A travers l’argent des pays du Golfe, les Américains ont essayé de convaincre l’Autorité palestinienne et son président d’entamer de nouvelles négociations avec Israël qui ne seront pas plus avantageuses pour les Palestiniens que celles d’Oslo. En contrepartie, ils exigent de Mahmoud Abbas qu’il ne se rende pas à l’Assemblée générale des Nations unies le mois prochain pour réclamer une reconnaissance d’un Etat indépendant. Craignant le déclenchement d’une troisième Intifada à l’occasion de la proclamation de l’indépendance, les Israéliens se préparent à une mobilisation militaire et sécuritaire exceptionnelle. Et Abbas, qui a réaffirmé de Beyrouth son opposition à la lutte armée, n’a même pas le pouvoir de contrôler son quartier général de la Mouqataa, où le leader historique palestinien Yasser Arafat a été assassiné par Mohammad Dahlan –pour le compte des Israéliens-, comme l’a révélé une enquête dévoilée récemment.
Les Palestiniens, qui ont expérimenté tout au long de ces deux dernières décennies les vicissitudes de la solution négociée, sont donc soumis à de nouvelles épreuves qui ne peuvent que les pousser à s’attacher davantage à la lutte armée. C’est dans ce contexte qu’est intervenue l’opération d’Eilat.
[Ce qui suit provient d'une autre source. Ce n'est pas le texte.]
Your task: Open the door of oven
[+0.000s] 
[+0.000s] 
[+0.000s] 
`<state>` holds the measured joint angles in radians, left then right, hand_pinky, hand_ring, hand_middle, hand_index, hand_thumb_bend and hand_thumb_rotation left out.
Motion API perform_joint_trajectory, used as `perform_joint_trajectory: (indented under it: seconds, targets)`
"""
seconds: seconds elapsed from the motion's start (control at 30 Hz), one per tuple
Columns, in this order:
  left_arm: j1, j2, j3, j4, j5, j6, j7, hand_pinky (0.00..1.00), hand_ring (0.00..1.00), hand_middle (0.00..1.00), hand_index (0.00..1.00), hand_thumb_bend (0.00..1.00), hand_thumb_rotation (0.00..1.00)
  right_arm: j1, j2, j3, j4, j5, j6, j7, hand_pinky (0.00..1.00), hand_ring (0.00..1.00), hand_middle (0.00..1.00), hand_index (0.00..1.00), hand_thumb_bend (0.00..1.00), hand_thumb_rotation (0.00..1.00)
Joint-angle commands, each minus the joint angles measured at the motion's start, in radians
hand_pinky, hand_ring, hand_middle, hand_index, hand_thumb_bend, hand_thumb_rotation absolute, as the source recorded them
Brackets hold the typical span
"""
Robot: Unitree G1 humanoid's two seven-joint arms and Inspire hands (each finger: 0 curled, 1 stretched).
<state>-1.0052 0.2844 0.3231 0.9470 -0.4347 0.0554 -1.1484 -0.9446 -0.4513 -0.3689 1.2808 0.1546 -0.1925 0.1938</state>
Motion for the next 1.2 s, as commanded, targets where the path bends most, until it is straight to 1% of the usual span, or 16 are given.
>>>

Celle-ci a d’abord donné le coup de grâce à l’illusoire Dôme d’acier qui n’a pas pu empêcher la chute de dizaines de roquettes sur le territoire israélien, en représailles aux raids aériens contre la Bande de Gaza. Mais elle a surtout provoqué une nouvelle bataille politique en Egypte, où l’opinion publique a jugé molle la réaction du pouvoir à la mort de cinq militaires égyptiens sous le feu israélien dans le Sinaï.
Le Conseil militaire suprême et les Frères musulmans, qui se sont engagés à respecter les accords de Camp David, sont fortement embarrassés. Ils ont été débordés par la rue, où des milliers de personnes ont manifesté devant l’ambassade de l’Etat hébreu, brûlant le drapeau israélien et le remplaçant par les couleurs nationales. Tel-Aviv va bien tenter de replâtrer la relation, toutefois, Eilat et ce qui a suivi inaugurent une nouvelle série de changements en Egypte qui marqueront le processus en cours dans le pays et auront des répercussions sur les rapports de force à venir.
Le changement le plus important reste qu’Israël ne peut plus considérer sa frontière avec l’Egypte comme une frontière de paix, sûre et calme. Désormais, il devra modifier toute sa stratégie militaire. Ce qui est ennuyeux pour un pays qui est incapable de se lancer dans de nouvelles guerres, sinon il l’aurait fait depuis longtemps pour laver l’affront infligé en 2006 par le Hezbollah au Liban.